=== TASK PROMPT ===
Your answer must be every line of the data below that holds the string "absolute", copied exactly.

=== GIVEN INFORMATION ===
○ ○ ○ ○

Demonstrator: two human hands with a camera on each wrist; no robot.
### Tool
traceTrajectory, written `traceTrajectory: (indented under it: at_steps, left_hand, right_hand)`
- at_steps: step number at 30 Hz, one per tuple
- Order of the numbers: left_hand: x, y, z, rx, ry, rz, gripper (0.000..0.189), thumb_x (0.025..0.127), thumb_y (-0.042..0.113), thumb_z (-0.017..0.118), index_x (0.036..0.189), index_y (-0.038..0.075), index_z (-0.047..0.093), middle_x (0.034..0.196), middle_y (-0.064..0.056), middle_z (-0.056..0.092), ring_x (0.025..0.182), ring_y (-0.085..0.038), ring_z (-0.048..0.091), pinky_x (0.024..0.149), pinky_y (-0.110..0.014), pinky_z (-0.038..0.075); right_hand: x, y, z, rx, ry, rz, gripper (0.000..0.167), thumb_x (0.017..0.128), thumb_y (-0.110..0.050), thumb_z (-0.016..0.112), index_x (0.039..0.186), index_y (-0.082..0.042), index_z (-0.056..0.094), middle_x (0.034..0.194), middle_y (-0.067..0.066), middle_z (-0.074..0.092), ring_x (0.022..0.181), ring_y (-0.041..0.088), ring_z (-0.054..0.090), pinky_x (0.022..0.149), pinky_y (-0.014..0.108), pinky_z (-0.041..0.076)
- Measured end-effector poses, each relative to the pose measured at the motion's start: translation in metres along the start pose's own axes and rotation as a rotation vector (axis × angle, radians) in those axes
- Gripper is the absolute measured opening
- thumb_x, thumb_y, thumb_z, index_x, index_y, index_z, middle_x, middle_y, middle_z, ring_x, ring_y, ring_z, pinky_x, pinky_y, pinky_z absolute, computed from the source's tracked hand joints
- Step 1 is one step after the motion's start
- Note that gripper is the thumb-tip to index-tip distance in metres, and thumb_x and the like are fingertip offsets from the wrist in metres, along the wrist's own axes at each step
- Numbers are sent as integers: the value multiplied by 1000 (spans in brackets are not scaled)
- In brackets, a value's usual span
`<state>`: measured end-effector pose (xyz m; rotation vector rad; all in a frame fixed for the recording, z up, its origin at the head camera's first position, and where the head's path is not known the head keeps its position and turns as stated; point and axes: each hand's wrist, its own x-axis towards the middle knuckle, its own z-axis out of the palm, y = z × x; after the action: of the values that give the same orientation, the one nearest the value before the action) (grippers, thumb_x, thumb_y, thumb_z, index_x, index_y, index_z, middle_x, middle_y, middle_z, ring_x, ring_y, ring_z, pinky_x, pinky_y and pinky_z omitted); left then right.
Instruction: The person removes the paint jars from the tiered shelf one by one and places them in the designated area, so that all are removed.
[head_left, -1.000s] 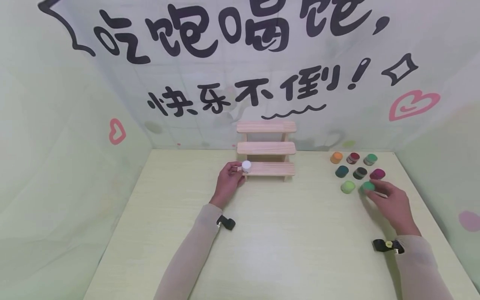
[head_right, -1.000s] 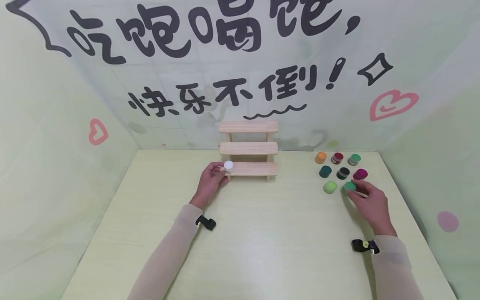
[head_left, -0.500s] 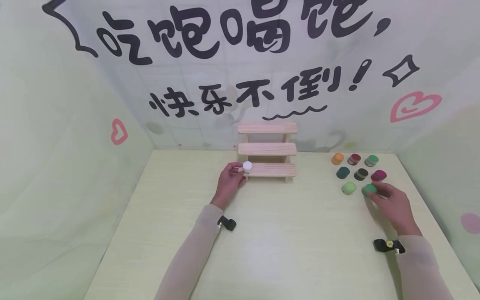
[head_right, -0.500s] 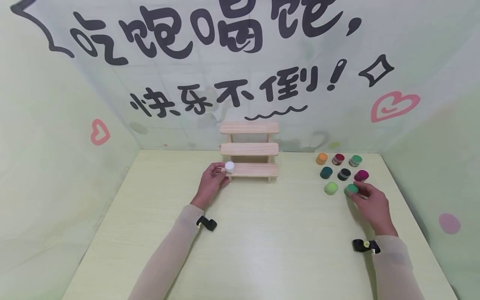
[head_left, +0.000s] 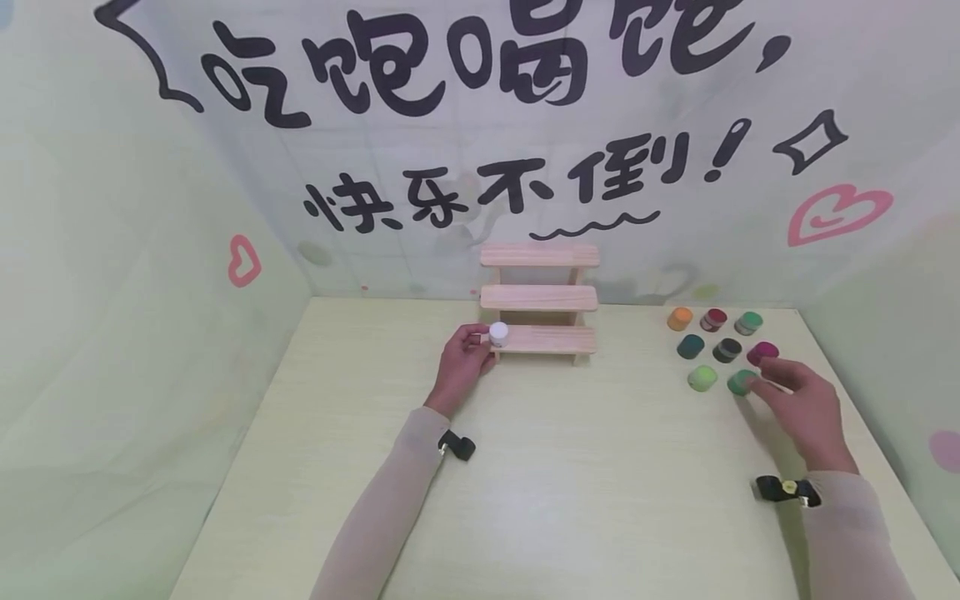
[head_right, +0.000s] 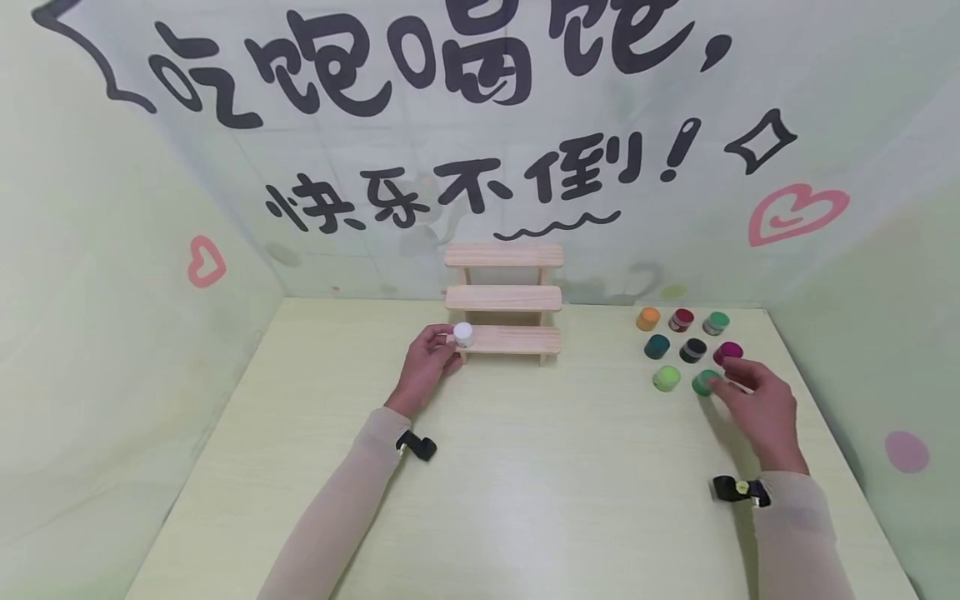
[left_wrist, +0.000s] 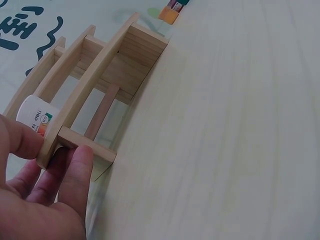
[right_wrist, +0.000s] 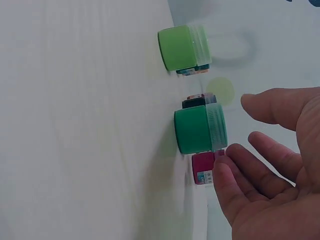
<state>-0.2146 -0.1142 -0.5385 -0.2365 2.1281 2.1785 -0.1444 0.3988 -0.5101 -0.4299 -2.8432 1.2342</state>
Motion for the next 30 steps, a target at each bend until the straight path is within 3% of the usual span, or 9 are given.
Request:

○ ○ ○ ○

=== EXPECTED ANSWER ===
- Gripper is the absolute measured opening
- thumb_x, thumb_y, thumb_z, index_x, index_y, index_z, middle_x, middle_y, middle_z, ring_x, ring_y, ring_z, pinky_x, pinky_y, pinky_z absolute, computed from the source's tracked hand joints

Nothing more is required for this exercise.